The Penguins avoided elimination with a borderline dominant 5-2 victory in Game 6 that provided a snapshot of the formula that fueled their rise through the Eastern Conference standings shortly after coach Mike Sullivan's arrival in mid-December. Sullivan calls it "playing the right way," a way abetted by the influx of speed brought in by general manager Jim Rutherford. That group includes Rust, who forced his way onto the roster thanks to feverish skating and a relentlessness that belies his nondescript 5-foot-11 frame.

That effort -- or "desperation level" as captain Sidney Crosby calls it -- provided the Penguins with the boost they needed to overcome a bit of unfortunate history and the return of Stamkos. Pittsburgh had dropped five straight Game 7s at home, including a 1-0 loss to Tampa Bay in 2011 in a series in which both Crosby and Evgeni Malkin missed due to injury. That loss had become symbolic of the franchise's postseason shortcomings following that gritty run to the Cup in 2009 that culminated with a Game 7 win in Detroit that was supposed to be the launching pad of a dynasty.

Seven long years later, with an entirely new cast around mainstays Crosby, Evgeni Malkin, Kris Letang, Chris Kunitz and Marc-Andre Fleury, the Penguins are finally heading back.

It hardly came easy. Vasilevskiy, a revelation while filling in for injured Vezina Trophy finalist Ben Bishop, spent most of the night facing barrage after barrage as Pittsburgh controlled the puck and the pace of play for long stretches. Not even the return of Stamkos, who missed eight weeks while recovering from surgery to fix a blood clot near his right collarbone, could give Tampa Bay a boost as it sought a second straight appearance in the final round.

The 26-year-old practically chased Vasilevskiy onto the ice and played 11:55, his best chance coming on a breakaway in the second period in which his slap shot from the right circle hit Murray and trickled wide.

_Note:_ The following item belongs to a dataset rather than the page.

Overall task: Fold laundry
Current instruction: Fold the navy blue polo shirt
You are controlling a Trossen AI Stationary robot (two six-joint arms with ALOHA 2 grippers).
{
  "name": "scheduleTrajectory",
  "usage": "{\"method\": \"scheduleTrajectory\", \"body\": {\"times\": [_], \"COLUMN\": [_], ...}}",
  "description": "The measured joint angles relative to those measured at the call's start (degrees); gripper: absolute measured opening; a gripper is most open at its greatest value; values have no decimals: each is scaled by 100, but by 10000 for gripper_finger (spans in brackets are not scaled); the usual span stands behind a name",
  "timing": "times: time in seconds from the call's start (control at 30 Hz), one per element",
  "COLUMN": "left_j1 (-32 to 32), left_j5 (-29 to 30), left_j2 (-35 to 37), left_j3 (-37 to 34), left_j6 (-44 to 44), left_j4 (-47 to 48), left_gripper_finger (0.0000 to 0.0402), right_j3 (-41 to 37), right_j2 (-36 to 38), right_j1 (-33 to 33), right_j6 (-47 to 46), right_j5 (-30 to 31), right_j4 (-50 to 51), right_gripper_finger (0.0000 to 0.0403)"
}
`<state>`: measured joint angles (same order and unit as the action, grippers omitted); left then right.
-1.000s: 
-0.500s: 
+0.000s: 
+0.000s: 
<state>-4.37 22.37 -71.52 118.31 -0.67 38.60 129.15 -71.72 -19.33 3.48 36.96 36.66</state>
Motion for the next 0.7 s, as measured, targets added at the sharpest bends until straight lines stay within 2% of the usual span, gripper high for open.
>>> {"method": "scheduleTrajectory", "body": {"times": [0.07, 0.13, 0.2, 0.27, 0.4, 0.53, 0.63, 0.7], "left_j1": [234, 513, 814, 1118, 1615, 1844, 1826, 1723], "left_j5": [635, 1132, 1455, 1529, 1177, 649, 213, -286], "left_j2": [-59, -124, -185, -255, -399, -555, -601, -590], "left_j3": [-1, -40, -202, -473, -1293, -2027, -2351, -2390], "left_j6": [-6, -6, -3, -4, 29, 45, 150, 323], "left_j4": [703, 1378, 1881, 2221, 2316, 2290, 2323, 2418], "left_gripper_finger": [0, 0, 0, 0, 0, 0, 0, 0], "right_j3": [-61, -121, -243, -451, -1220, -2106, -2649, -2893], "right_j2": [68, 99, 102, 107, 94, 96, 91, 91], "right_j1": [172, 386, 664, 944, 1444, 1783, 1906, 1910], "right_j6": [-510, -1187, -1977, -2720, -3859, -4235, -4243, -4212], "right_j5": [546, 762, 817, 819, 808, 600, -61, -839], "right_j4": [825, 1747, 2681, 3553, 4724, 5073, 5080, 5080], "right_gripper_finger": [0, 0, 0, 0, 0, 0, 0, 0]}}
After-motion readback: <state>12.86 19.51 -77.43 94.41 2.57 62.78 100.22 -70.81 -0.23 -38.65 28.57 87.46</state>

Yet he was outshone -- as was everyone else inside an electric Consol Energy Center -- by a 24-year-old who managed all of five goals in 55 regular season games, a total he's matched in just 17 games during the postseason. And perhaps even more surprising than the amount of success Rust has enjoyed during the playoffs is when he's done the most damage. He collected two goals and an assist in a series closeout win over the New York Rangers in the opening round.

Just over a month later, Rust was at it again.

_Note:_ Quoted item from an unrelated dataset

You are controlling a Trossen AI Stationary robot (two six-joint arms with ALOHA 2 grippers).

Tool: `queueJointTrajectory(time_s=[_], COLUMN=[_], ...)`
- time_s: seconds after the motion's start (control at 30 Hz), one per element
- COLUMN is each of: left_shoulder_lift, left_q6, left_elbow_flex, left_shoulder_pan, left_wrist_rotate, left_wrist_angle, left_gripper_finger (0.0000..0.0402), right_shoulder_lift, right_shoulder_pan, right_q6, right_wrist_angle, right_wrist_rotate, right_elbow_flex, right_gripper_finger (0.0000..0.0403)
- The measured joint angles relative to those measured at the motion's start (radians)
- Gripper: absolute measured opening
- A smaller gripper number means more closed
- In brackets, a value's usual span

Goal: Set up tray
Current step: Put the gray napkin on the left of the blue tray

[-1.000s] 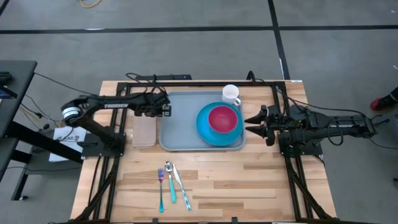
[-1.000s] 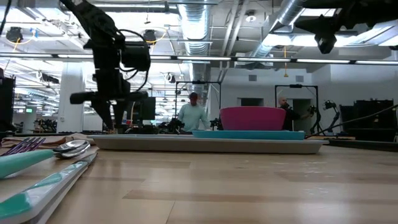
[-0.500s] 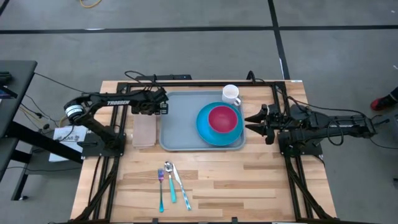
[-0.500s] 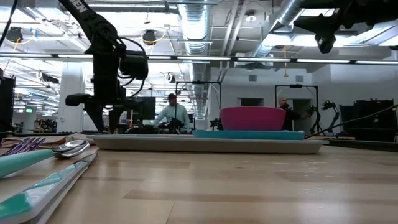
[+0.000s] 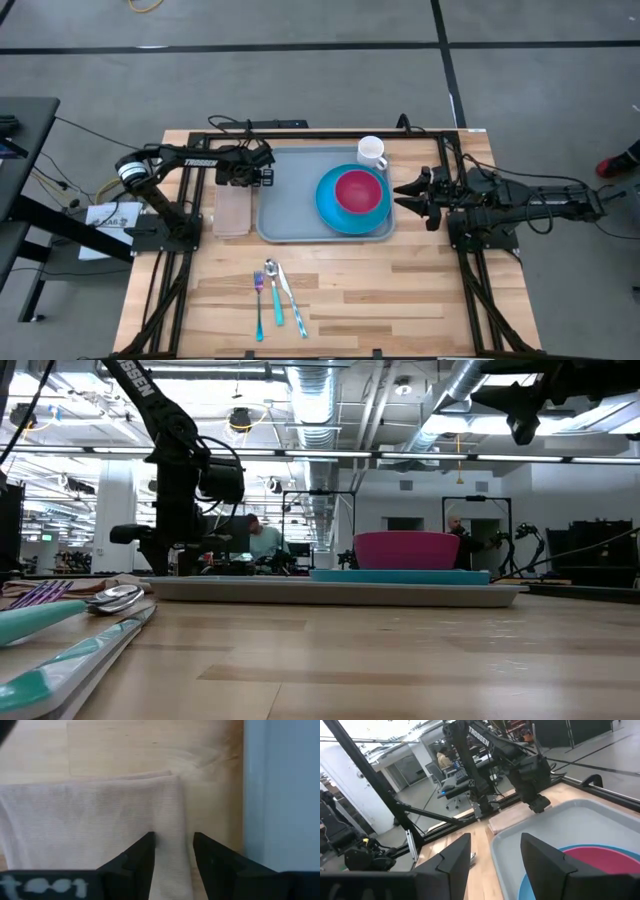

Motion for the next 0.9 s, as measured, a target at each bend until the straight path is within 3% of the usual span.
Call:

He gave the Penguins the lead 1:55 into the second when he raced down the slot, took a feed from Kunitz and beat Vasilevskiy over his glove. Drouin's fourth goal of the series tied it at 9:36 of the second, a wicked wrist shot from the circle that zipped by Murray and seemed to blunt Pittsburgh's momentum.

Only it didn't.

All of 30 seconds later, the Penguins were back in front. Ben Lovejoy's slap shot from the point caromed off the end boards to the right of the net. Rust jabbed at it, squeezing it between Vasilevskiy's left arm and his body.

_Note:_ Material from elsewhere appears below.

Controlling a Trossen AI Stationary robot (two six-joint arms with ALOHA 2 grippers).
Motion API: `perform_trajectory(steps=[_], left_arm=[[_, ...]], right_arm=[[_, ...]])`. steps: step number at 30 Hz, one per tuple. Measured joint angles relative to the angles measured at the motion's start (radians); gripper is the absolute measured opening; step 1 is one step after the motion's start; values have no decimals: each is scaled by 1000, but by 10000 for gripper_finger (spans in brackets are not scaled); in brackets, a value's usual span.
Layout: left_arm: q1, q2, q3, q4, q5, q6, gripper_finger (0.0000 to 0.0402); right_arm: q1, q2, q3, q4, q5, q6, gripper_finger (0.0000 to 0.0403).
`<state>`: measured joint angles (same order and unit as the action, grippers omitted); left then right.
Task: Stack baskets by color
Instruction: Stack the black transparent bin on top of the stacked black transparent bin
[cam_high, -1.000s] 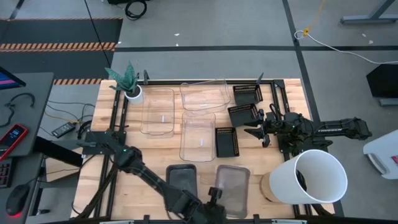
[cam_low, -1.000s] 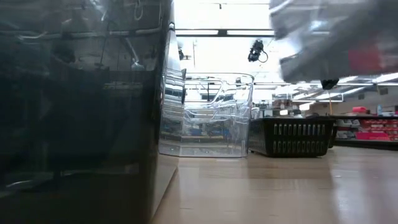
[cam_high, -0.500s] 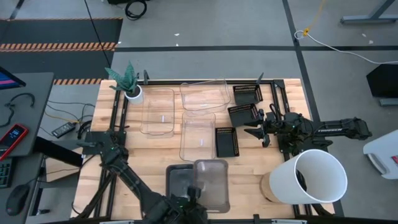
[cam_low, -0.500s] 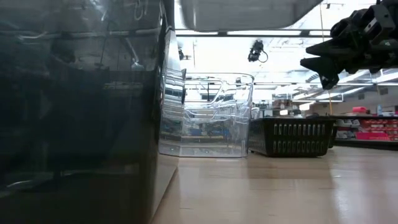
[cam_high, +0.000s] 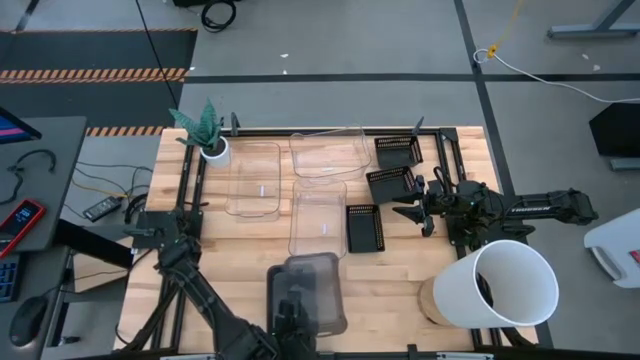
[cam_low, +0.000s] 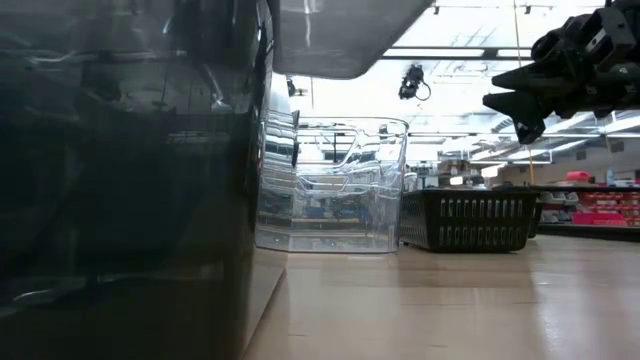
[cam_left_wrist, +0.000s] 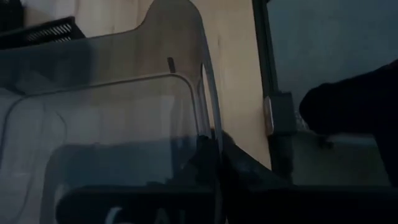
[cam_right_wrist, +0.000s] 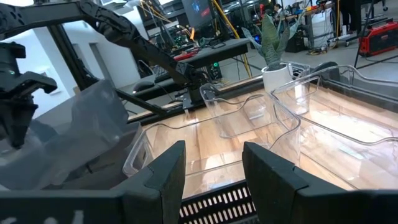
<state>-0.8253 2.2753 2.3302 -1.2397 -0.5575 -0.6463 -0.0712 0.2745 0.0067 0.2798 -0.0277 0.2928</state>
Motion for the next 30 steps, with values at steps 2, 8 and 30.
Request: perform_trajectory(steps=[2,8,30], left_arm=[[-12,0,0,-15,-2,-30,8],[-51,0,0,-51,-9,-89,9],[-95,0,0,-119,45,-146,9]], right_arm=[[0,0,0,0,0,0,165],[0,0,0,0,0,0,165],[0,0,0,0,0,0,165]])
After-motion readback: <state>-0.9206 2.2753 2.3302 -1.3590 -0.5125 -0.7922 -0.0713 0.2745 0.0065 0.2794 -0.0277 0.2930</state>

The Penguins kept coming. Only the spectacular play of the 21-year-old Vasilevskiy kept the Lightning in it. Pittsburgh outshot Tampa Bay 21-5 in the second period alone, yet couldn't extend its advantage.

Their season on the brink, the Lightning recovered but Murray never wavered. His teammates in front of him kept Tampa Bay from getting in his way and when the final horn blared, Pittsburgh's metamorphosis from the blahs of December to the madness of May was complete.

Notes
The Penguins went 0 for 5 on the power play. The Lightning were 0 for 1. ... The team that scores first is now 124-42 all-time in Game 7s, including 5-0 this year.